La polemica tra Croce ed Enriques sulla matematica, che per don Benedetto era uno strumento privo di contenuto speculativo autonomo, è ben nota; e del resto anche l’impostazione gentiliana del liceo scientifico. Quello che non sapevo è che la polemica era molto più ampia, soprattutto contro l’ideaismo crociano, tanto che Papini e Prezzolini nella loro rivista Leonardo accettavano volentieri contributi contro Croce da parte di matematici come Giovanni Vacca (curiosità: era il padre del futurologo Roberto Vacca), qui messo in forma di ebook.
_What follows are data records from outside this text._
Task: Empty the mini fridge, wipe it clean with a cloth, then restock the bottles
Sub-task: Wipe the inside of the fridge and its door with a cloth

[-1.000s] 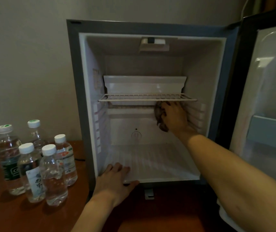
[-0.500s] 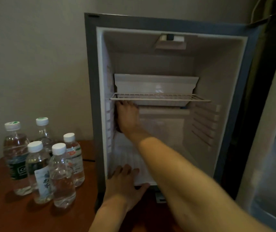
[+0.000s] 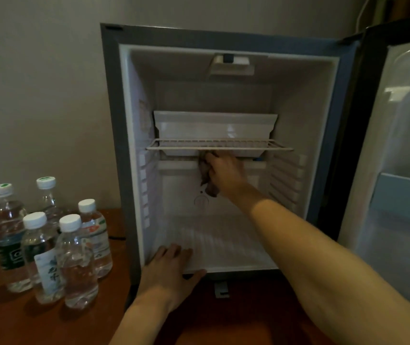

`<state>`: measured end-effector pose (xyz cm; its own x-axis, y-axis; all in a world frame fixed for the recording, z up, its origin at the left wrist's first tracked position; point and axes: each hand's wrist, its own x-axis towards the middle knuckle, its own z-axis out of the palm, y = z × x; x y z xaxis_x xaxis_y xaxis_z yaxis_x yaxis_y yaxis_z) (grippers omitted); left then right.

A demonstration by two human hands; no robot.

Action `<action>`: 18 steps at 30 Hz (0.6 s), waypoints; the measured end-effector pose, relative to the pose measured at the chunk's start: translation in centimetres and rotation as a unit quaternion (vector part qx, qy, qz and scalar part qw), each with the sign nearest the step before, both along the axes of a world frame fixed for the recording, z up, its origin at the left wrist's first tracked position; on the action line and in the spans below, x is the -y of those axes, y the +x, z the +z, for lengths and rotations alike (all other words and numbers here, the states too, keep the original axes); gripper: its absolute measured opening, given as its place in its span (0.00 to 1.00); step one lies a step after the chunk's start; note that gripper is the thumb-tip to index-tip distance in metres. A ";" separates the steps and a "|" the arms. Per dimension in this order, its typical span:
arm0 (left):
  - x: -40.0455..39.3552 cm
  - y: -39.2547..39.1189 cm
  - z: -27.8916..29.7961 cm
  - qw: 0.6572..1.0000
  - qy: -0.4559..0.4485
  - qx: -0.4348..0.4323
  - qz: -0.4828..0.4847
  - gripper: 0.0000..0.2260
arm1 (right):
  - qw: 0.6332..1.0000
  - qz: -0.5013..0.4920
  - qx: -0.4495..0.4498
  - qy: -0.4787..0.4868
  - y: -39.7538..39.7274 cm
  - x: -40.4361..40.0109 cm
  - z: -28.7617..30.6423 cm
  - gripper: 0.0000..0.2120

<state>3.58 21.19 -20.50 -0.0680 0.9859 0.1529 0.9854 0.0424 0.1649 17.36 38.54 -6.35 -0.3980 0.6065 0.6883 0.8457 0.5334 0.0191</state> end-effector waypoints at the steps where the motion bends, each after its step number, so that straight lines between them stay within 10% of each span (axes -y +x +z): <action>1: 0.0 0.0 0.0 1.000 0.000 0.000 0.001 0.32 | 1.000 -0.006 -0.005 -0.004 1.0 0.0 0.0 0.27; 18: -0.2 -0.4 0.0 1.000 -0.014 0.004 -0.018 0.29 | 0.996 -0.051 -0.073 0.018 -1.2 0.5 -0.7 0.15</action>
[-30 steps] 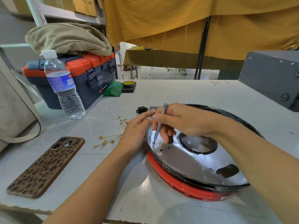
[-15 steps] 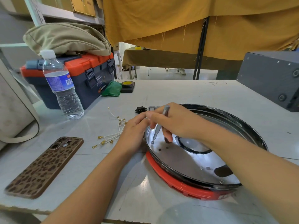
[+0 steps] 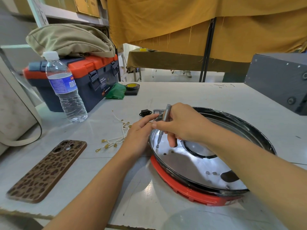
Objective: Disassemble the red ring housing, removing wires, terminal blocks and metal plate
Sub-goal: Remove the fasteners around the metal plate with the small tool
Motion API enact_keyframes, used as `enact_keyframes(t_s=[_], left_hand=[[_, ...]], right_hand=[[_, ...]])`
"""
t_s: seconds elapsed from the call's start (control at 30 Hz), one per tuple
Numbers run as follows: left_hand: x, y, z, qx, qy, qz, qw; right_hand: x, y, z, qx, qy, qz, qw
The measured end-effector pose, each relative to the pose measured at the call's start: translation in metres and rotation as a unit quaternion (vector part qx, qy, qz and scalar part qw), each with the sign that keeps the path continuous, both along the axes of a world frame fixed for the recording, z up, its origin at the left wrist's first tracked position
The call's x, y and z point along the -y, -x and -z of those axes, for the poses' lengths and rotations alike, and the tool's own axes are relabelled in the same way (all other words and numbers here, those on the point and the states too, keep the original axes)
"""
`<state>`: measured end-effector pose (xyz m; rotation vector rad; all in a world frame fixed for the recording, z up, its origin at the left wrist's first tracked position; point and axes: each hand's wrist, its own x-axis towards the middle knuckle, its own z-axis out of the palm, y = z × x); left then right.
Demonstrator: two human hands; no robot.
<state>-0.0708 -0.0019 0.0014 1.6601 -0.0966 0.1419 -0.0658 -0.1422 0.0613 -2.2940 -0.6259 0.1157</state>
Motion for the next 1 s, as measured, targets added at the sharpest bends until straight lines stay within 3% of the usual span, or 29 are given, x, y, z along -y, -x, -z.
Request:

Alcuni punti del suo discorso non mi sono chiarissimi: ma ho trovato molto interessante il suo spostare il discorso dalla matematica all’arte, facendo notare che non si vede perché uno non debba rimanere estasiato dalle costruzioni di Euclide e Archimede. Una lettura molto breve ma interessante per un punto di vista spesso negletto.
Ah: l’edizione (gratuita) Liber Liber di questo pamphlet è del 29 aprile 2026; Passerino l’ha pubblicata il 2 maggio. Spero non abbiano lavorato anche il giorno della festa dei lavoratori.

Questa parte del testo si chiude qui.